Directions for this task: From the data below, set down exactly the lines between the one holding "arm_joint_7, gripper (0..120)" and the one holding "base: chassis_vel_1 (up", inclusive, and no others.

Data extract:
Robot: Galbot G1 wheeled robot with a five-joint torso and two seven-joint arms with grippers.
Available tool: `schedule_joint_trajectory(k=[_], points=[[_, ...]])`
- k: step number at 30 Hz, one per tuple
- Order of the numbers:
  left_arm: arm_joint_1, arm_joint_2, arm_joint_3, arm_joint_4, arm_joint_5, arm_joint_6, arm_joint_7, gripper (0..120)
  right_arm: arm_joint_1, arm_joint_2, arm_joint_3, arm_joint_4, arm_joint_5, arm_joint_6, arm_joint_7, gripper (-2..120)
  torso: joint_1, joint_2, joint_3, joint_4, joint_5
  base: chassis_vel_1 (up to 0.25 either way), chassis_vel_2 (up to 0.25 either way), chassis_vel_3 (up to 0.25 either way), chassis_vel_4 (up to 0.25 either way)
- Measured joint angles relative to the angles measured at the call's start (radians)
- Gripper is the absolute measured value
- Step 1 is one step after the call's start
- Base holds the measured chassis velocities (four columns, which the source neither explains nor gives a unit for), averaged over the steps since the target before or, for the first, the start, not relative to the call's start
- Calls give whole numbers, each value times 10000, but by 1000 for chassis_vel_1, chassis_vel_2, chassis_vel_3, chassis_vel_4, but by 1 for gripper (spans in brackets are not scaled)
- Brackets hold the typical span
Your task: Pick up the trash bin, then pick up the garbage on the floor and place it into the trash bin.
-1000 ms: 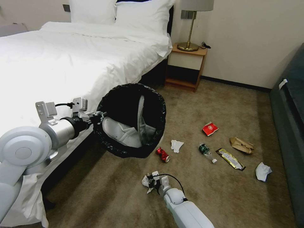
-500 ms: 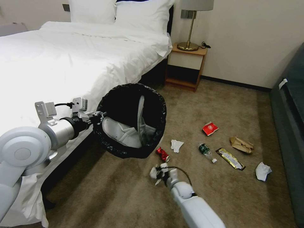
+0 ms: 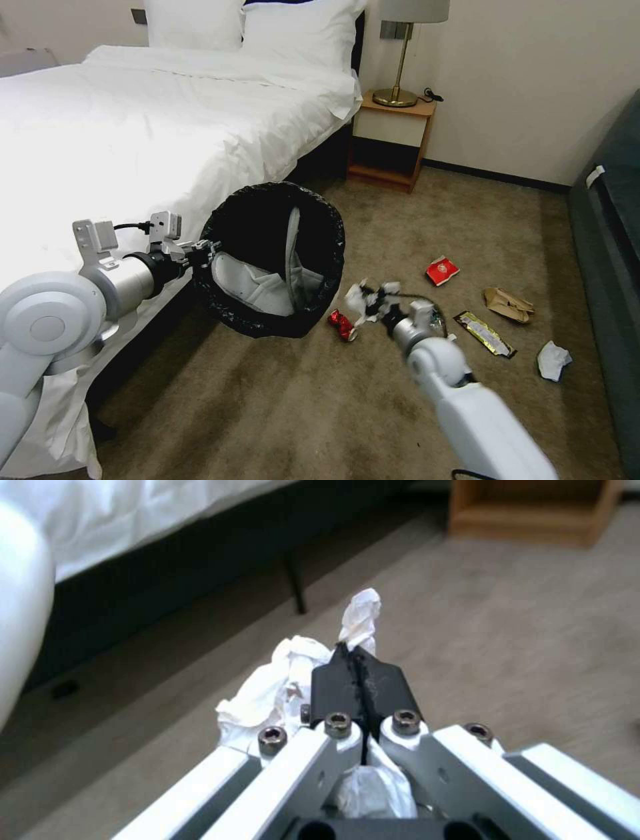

Response for this exercise:
  left_arm: arm_joint_1, arm_joint_2, arm_joint_3, arm_joint_4, arm_joint_5, arm_joint_6, arm_joint_7, gripper (0..120)
  right_arm: arm_joint_1, arm_joint_2, arm_joint_3, arm_joint_4, arm_joint_5, arm_joint_6, arm_joint_7, gripper (-2..120)
  torso: joint_1, joint_2, joint_3, joint_4, joint_5
  base: chassis_vel_1 (up to 0.25 either way), chassis_vel_2 (up to 0.25 either way), chassis_vel_3 (up to 0.25 either way), chassis_vel_4 (up to 0.25 either way)

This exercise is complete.